(Beginning of DATA FOR PROCESSING)
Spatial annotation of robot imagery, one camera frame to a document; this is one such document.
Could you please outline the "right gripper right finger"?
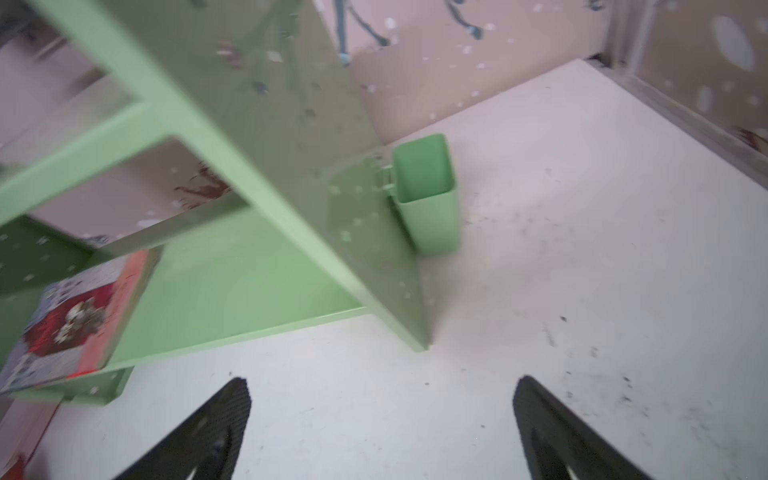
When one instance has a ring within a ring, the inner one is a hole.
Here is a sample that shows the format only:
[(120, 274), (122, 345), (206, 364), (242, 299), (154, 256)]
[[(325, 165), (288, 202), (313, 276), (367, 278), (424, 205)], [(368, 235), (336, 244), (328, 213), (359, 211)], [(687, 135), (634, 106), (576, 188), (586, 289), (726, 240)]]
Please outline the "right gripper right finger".
[(512, 406), (533, 479), (650, 479), (534, 377), (519, 379)]

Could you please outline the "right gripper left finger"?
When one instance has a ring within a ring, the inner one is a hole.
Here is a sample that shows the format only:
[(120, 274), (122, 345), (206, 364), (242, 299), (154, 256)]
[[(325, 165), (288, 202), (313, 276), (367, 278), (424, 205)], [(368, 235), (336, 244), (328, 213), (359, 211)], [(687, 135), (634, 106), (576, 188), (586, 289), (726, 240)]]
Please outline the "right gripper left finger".
[(233, 378), (118, 477), (230, 479), (250, 412), (247, 381)]

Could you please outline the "pink red illustrated book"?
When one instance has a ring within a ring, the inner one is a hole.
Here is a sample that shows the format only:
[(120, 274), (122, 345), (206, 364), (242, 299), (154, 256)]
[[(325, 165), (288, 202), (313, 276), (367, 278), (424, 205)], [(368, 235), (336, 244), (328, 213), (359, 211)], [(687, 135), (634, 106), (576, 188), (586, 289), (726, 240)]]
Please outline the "pink red illustrated book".
[(160, 247), (113, 258), (42, 290), (1, 370), (15, 393), (103, 369), (160, 260)]

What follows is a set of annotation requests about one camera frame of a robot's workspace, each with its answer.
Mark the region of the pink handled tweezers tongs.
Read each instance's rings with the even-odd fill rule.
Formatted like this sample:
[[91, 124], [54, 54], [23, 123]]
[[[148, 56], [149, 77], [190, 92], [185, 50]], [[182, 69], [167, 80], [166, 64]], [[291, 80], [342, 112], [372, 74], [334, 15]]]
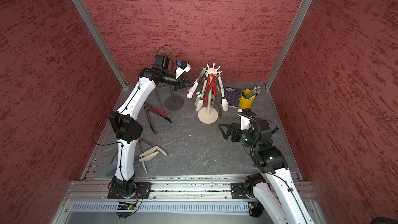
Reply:
[[206, 68], [203, 67], [198, 79], [194, 82], [193, 86], [188, 90], [188, 94], [187, 94], [187, 98], [188, 99], [191, 99], [193, 97], [193, 95], [194, 95], [194, 93], [195, 93], [195, 91], [196, 91], [196, 89], [197, 89], [197, 87], [198, 87], [203, 75], [205, 74], [205, 72], [206, 72]]

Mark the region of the small red silicone tongs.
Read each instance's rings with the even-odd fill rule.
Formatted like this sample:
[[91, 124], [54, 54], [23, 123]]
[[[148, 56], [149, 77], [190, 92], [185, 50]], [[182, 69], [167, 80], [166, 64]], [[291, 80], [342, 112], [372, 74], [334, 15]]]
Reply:
[[212, 89], [212, 94], [217, 95], [217, 86], [216, 86], [216, 81], [217, 81], [217, 75], [214, 74], [210, 74], [206, 80], [207, 84], [206, 86], [203, 86], [203, 88], [205, 89], [204, 91], [204, 103], [207, 104], [208, 100], [209, 100], [209, 96], [208, 93], [210, 91], [210, 89]]

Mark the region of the red looped long steel tongs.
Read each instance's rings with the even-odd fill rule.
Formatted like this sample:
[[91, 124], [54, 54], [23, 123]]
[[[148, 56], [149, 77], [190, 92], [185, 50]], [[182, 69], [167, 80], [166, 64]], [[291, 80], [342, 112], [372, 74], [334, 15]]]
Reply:
[[207, 110], [206, 110], [206, 116], [209, 117], [210, 116], [210, 112], [212, 110], [215, 110], [213, 107], [211, 107], [211, 104], [213, 104], [213, 106], [216, 106], [218, 111], [218, 116], [220, 116], [220, 111], [221, 111], [221, 106], [220, 106], [220, 101], [218, 99], [217, 95], [212, 94], [212, 89], [210, 89], [208, 95], [209, 96], [209, 100], [207, 102]]

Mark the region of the scalloped steel serving tongs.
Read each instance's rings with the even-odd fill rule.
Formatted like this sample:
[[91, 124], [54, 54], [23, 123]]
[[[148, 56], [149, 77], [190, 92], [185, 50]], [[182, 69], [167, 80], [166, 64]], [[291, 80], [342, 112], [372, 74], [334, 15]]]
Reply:
[[196, 106], [196, 111], [199, 112], [202, 108], [203, 108], [203, 104], [204, 104], [204, 94], [205, 94], [205, 89], [207, 87], [207, 79], [204, 78], [203, 79], [203, 86], [202, 86], [202, 90], [201, 92], [198, 94], [197, 96], [197, 100], [195, 102], [195, 106]]

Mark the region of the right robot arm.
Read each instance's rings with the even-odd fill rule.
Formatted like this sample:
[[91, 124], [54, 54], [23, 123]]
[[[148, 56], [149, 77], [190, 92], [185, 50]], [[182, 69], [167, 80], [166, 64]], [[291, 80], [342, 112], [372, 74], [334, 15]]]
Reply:
[[279, 128], [257, 118], [249, 108], [239, 110], [240, 123], [219, 124], [224, 139], [247, 147], [254, 167], [260, 173], [249, 175], [241, 187], [232, 186], [250, 203], [249, 215], [259, 218], [267, 212], [275, 224], [312, 224], [313, 219], [293, 182], [283, 153], [273, 144], [272, 136]]

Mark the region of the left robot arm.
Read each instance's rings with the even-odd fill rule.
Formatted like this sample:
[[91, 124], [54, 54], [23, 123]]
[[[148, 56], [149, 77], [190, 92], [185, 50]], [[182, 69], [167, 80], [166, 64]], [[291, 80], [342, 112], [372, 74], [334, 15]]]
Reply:
[[191, 65], [186, 61], [178, 62], [175, 72], [171, 72], [169, 61], [168, 56], [156, 55], [152, 67], [145, 67], [139, 73], [137, 84], [127, 100], [108, 116], [118, 140], [117, 169], [109, 187], [109, 199], [130, 199], [138, 194], [134, 183], [134, 158], [143, 127], [137, 118], [147, 97], [159, 83], [174, 86], [176, 90], [188, 85], [181, 76], [190, 71]]

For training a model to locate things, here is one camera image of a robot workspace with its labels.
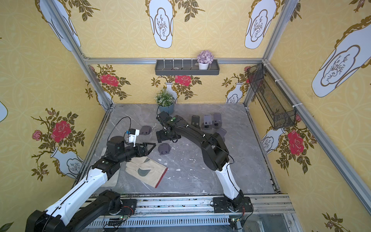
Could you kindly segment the dark phone stand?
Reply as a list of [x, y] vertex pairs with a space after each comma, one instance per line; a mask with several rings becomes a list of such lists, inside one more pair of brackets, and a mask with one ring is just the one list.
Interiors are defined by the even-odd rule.
[[191, 117], [191, 125], [197, 129], [200, 129], [200, 117], [199, 116], [196, 116], [196, 115], [193, 115]]

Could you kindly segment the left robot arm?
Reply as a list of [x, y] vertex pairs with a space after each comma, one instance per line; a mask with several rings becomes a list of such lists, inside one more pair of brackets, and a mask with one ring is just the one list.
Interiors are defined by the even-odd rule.
[[125, 143], [123, 136], [114, 136], [107, 142], [106, 152], [95, 162], [87, 175], [56, 203], [45, 211], [34, 211], [27, 219], [27, 232], [79, 232], [106, 213], [118, 214], [123, 208], [120, 194], [111, 190], [102, 192], [86, 207], [82, 205], [120, 169], [121, 163], [146, 157], [155, 143]]

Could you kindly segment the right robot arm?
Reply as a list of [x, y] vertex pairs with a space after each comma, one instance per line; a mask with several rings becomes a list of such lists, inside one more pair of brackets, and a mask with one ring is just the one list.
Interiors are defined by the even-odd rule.
[[166, 140], [177, 142], [184, 137], [197, 145], [202, 151], [206, 166], [216, 172], [224, 196], [235, 208], [239, 206], [243, 201], [243, 192], [231, 172], [230, 155], [222, 136], [217, 132], [213, 134], [203, 132], [179, 115], [172, 117], [166, 112], [161, 112], [157, 115], [157, 120], [163, 127], [159, 131], [158, 142]]

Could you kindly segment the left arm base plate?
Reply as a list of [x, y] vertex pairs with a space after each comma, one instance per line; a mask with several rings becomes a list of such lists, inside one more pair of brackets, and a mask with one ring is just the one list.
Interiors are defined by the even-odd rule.
[[136, 206], [136, 199], [121, 199], [118, 207], [104, 212], [102, 216], [132, 216], [135, 213]]

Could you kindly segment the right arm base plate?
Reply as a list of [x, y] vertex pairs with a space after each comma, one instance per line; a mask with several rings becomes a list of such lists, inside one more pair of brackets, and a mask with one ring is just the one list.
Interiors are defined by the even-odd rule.
[[253, 212], [253, 205], [249, 197], [241, 197], [240, 195], [231, 200], [226, 196], [214, 197], [211, 201], [211, 206], [215, 213], [247, 213]]
(End of DATA FOR PROCESSING)
_EXERCISE BRIEF_. In the entries, some lines may contain the word "plate". Give how many do, as a number by itself.

_RESULT FOR THIS TASK_. 2